FunctionWrappers showing ~25x overhead over a native function call

question

#1

I am seeing performance a big difference between using FunctionWrappers and native function call. Is this to be expected ?
Please see the MWE below:

using BenchmarkTools  
using FunctionWrappers: FunctionWrapper 

struct A{T}
   x::T
end

get_power(a::A{T}, y::T,z::T) where {T} = a.x + y + z

const Fwarpper = FunctionWrapper{Float64,Tuple{A{Float64},Float64,Float64}}
const dict = Vector{Fwarpper}(1)

dict[1] = Fwarpper(get_power)
a = A(1.5)

@btime @inbounds get_power($a,5.6,7.87);
  0.488 ns (0 allocations: 0 bytes)

@btime @inbounds dict[1]($a,5.6,7.87);
  12.863 ns (0 allocations: 0 bytes)

This suggest that there is a ~25X overhead for this case ?
Is it normal to expect this overhead between explicitly calling a function and calling a function via FunctionWrappers?
It seems like this [post] (Performance of functions returned from container) @yuyichao seemed to suggest there there is no overhead.

My Julia VersionInfo

Commit 68e911b (2017-05-18 02:31 UTC)
Platform Info:
  OS: Linux (x86_64-linux-gnu)
  CPU: Intel(R) Xeon(R) CPU E5-2630 v2 @ 2.60GHz
  WORD_SIZE: 64
  BLAS: libopenblas (USE64BITINT DYNAMIC_ARCH NO_AFFINITY Sandybridge)
  LAPACK: libopenblas64_
  LIBM: libopenlibm
  LLVM: libLLVM-3.9.1 (ORCJIT, ivybridge)

I might be doing this all wrong as I am using FunctionWrappers for the first time.

thanks!


#2

Firstly, remove the @inbounds in front of the get_power. It makes the expression not return anything so everything is optimized away. Also, why are you even using it here at all?

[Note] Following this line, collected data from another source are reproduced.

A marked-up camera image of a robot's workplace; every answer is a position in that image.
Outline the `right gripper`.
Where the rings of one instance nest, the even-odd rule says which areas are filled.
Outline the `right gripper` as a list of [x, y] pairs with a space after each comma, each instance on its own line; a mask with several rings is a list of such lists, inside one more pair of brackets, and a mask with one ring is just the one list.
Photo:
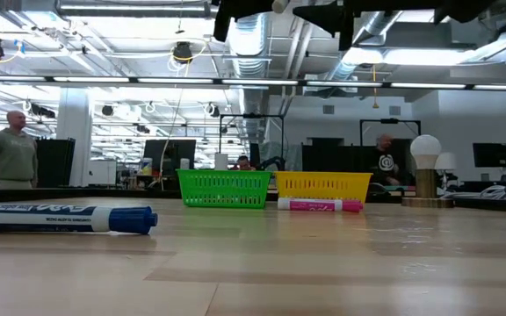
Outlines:
[[328, 32], [332, 38], [339, 34], [339, 51], [352, 46], [354, 17], [364, 11], [435, 10], [433, 23], [439, 24], [451, 15], [449, 0], [334, 0], [324, 5], [299, 6], [293, 14]]

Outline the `pink Expo marker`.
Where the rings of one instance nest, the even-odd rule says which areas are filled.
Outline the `pink Expo marker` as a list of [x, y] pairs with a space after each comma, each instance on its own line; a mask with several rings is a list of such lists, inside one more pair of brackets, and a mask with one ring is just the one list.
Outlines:
[[359, 213], [364, 204], [360, 201], [348, 199], [309, 199], [287, 198], [278, 199], [279, 210], [306, 212], [353, 212]]

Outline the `dark blue Expo marker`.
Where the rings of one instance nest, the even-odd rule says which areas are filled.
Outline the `dark blue Expo marker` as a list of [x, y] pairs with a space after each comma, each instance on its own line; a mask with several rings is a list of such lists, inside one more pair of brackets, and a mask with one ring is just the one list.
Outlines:
[[157, 222], [149, 206], [0, 204], [0, 233], [147, 234]]

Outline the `LED light bar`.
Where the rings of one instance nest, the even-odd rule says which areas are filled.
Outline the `LED light bar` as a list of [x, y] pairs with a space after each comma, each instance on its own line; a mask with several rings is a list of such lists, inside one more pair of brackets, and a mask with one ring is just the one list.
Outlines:
[[506, 84], [474, 83], [402, 83], [371, 81], [322, 81], [293, 79], [255, 78], [198, 78], [198, 77], [105, 77], [105, 76], [36, 76], [0, 75], [0, 83], [31, 85], [82, 85], [82, 86], [149, 86], [149, 87], [300, 87], [300, 88], [357, 88], [357, 89], [401, 89], [401, 90], [472, 90], [504, 91]]

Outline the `black partition panel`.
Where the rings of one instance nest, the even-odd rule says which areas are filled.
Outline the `black partition panel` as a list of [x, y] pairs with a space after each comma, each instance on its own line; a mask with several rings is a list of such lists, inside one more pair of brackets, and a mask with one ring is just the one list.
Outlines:
[[[410, 139], [390, 140], [386, 153], [393, 157], [399, 170], [412, 172], [414, 163], [409, 152]], [[302, 170], [318, 172], [373, 172], [378, 167], [379, 140], [365, 140], [362, 145], [340, 145], [337, 141], [317, 139], [313, 145], [302, 145]]]
[[74, 139], [36, 140], [39, 188], [69, 186], [75, 144]]

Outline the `black monitor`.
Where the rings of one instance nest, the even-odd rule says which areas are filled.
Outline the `black monitor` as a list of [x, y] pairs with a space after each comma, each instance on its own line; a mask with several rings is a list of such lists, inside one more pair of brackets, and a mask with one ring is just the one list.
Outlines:
[[474, 143], [473, 160], [476, 168], [506, 168], [506, 145]]
[[147, 140], [143, 157], [153, 159], [153, 171], [174, 176], [182, 158], [188, 158], [194, 169], [195, 150], [196, 140]]

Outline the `person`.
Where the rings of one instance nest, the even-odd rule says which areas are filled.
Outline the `person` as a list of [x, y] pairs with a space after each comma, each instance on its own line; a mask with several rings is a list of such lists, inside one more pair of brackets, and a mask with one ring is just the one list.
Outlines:
[[246, 155], [241, 155], [238, 157], [236, 164], [232, 167], [232, 170], [240, 170], [240, 171], [252, 171], [256, 168], [251, 165], [249, 158]]
[[23, 131], [25, 114], [9, 111], [0, 131], [0, 190], [31, 190], [38, 182], [36, 141]]
[[370, 164], [372, 181], [374, 183], [384, 186], [401, 185], [399, 166], [396, 164], [394, 156], [391, 153], [393, 139], [389, 134], [381, 134], [376, 141]]

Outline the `brass lamp with white bulb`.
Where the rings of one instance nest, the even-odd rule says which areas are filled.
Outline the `brass lamp with white bulb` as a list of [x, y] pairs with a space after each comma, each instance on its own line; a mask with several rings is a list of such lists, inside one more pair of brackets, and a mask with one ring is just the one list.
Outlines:
[[434, 136], [423, 134], [410, 145], [410, 153], [416, 164], [416, 195], [403, 197], [401, 205], [414, 208], [449, 209], [454, 207], [451, 199], [437, 195], [437, 158], [442, 146]]

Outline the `yellow plastic basket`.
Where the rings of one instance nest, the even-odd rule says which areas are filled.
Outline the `yellow plastic basket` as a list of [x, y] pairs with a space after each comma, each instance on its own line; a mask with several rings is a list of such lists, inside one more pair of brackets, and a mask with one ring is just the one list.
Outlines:
[[372, 173], [276, 171], [281, 198], [342, 199], [364, 203]]

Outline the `green plastic basket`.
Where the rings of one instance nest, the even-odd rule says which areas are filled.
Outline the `green plastic basket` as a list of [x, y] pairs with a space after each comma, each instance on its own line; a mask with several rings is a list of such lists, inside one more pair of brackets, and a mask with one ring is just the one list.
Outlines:
[[272, 173], [178, 169], [177, 176], [186, 206], [263, 209]]

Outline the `white lampshade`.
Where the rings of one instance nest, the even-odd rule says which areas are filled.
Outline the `white lampshade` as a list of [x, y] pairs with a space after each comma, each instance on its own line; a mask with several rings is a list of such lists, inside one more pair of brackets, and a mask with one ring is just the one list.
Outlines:
[[457, 161], [454, 153], [443, 152], [437, 157], [435, 170], [453, 171], [456, 168], [457, 168]]

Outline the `silver air duct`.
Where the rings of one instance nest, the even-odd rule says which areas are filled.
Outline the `silver air duct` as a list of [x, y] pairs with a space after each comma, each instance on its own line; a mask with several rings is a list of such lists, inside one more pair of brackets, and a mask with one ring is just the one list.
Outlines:
[[348, 80], [355, 69], [363, 64], [381, 63], [382, 48], [385, 46], [387, 32], [402, 15], [402, 11], [370, 11], [355, 20], [352, 47], [332, 68], [327, 80]]
[[[237, 79], [260, 79], [267, 75], [267, 30], [268, 14], [259, 13], [230, 23], [228, 43], [234, 77]], [[262, 114], [265, 93], [260, 88], [241, 88], [238, 90], [240, 112], [242, 114]]]

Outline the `black station frame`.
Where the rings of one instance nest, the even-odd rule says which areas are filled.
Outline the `black station frame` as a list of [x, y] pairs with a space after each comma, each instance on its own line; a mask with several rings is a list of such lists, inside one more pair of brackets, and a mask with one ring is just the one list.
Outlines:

Secondly, why are you benchmarking the time it takes to do the dictionary lookup for the FunctionWrapper benchmarking but not for the standard function?


#3

Thanks for the reply @kristoffer.carlsson and the @inbounds tip. Still have lots to learn. My bad, Dict is a bad variable name, its actually just an 1d Array

I removed the @inbounds and tried removing array overhead completely:

using BenchmarkTools  
using FunctionWrappers: FunctionWrapper 

struct A{T}
   x::T
end

get_power(a::A{T}, y::T,z::T) where {T} = a.x + y + z

const Fwarpper = FunctionWrapper{Float64,Tuple{A{Float64},Float64,Float64}}

f =  Fwarpper(get_power)
a = A(1.5)

@btime get_power($a,5.6,7.87);
  2.794 ns (0 allocations: 0 bytes)

@btime $f($a,5.6,7.87);
  10.557 ns (0 allocations: 0 bytes)

Now the overhead is ~3.7x, which looks better, but I don’t under why there is any.

thanks.


#4

The type of a.x is also Float64 as far as I can see.


#5

A few things you can do more. Put @noinline on get_power to prevent it from inlining. Also, FunctionWrappers does a null check for precompilation support.


#6

No sure what you wanted to tell me. I am assuming Julia compiler can infer that.


#7

Just tried your suggestions

@noinline get_power(a::A{T}, y::T,z::T) where {T} = a.x + y + z

@btime get_power($a,5.6,7.87);
  4.749 ns (0 allocations: 0 bytes)

So now the overhead is ~2x, probably due to the null check, which I have no idea how to disable. But this means that there is performance penalty to FunctionWrappers of not having inlining. Am I correct ?

Thanks


#8

Yes and that is the whole point of the package.


#9

Understood. Thanks


#10

Sorry, I was confused. Ignore my comment.


#11

This is correct. The main idea of the package is in the julia issue linked in the readme. For this particular property,

In these cases, it is acceptable that the callback function is not/cannot be inlined to the caller but it is also desired to avoid necessary boxing or runtime type check/dispatch.

In another word, the whole point is the you’ll have a single callsite that can be calling different functions with the same signature that you don’t want to specialize on.